▶ What is needed: Search the material below for lines containing the string "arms", and copy every one you find.

▶ Source data:
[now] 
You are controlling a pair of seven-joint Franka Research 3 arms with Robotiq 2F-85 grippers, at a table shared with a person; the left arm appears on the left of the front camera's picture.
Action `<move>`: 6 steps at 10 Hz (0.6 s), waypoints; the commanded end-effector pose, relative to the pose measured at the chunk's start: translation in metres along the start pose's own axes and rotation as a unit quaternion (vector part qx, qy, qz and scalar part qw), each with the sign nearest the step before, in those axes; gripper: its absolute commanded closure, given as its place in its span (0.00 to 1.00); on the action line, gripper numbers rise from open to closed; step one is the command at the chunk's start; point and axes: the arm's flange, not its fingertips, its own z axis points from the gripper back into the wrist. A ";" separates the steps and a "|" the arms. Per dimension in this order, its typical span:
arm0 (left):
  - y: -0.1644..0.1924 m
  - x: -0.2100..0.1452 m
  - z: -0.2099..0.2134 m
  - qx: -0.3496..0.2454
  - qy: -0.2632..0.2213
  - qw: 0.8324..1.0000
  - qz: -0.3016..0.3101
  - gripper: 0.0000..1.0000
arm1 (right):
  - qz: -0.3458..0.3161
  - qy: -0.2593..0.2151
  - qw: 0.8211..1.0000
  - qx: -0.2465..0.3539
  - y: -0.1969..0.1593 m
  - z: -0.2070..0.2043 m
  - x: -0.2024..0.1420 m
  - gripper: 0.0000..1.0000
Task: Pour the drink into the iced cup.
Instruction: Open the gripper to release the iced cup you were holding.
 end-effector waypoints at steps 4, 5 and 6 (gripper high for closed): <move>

▶ Written response:
You are controlling a pair of seven-joint Franka Research 3 arms with Robotiq 2F-85 grippers, at a table shared with a person; the left arm appears on the left of the front camera's picture.
Action `<move>`: 6 steps at 10 Hz (0.6 s), waypoints; the commanded end-effector pose, relative to the pose measured at the chunk's start: translation in metres along the start pose's own axes and rotation as a unit quaternion (vector part qx, qy, qz and scalar part qw), each with the sign nearest the step before, in those axes; gripper: its absolute commanded closure, given as its place in its span (0.00 to 1.00); on the action line, gripper numbers rise from open to closed; step one is the command at the chunk's start; point and axes: the arm's flange, not its fingertips, its own z axis points from the gripper back into the wrist. A ";" separates the steps and a "|" the arms. Per dimension in this order, its typical span:

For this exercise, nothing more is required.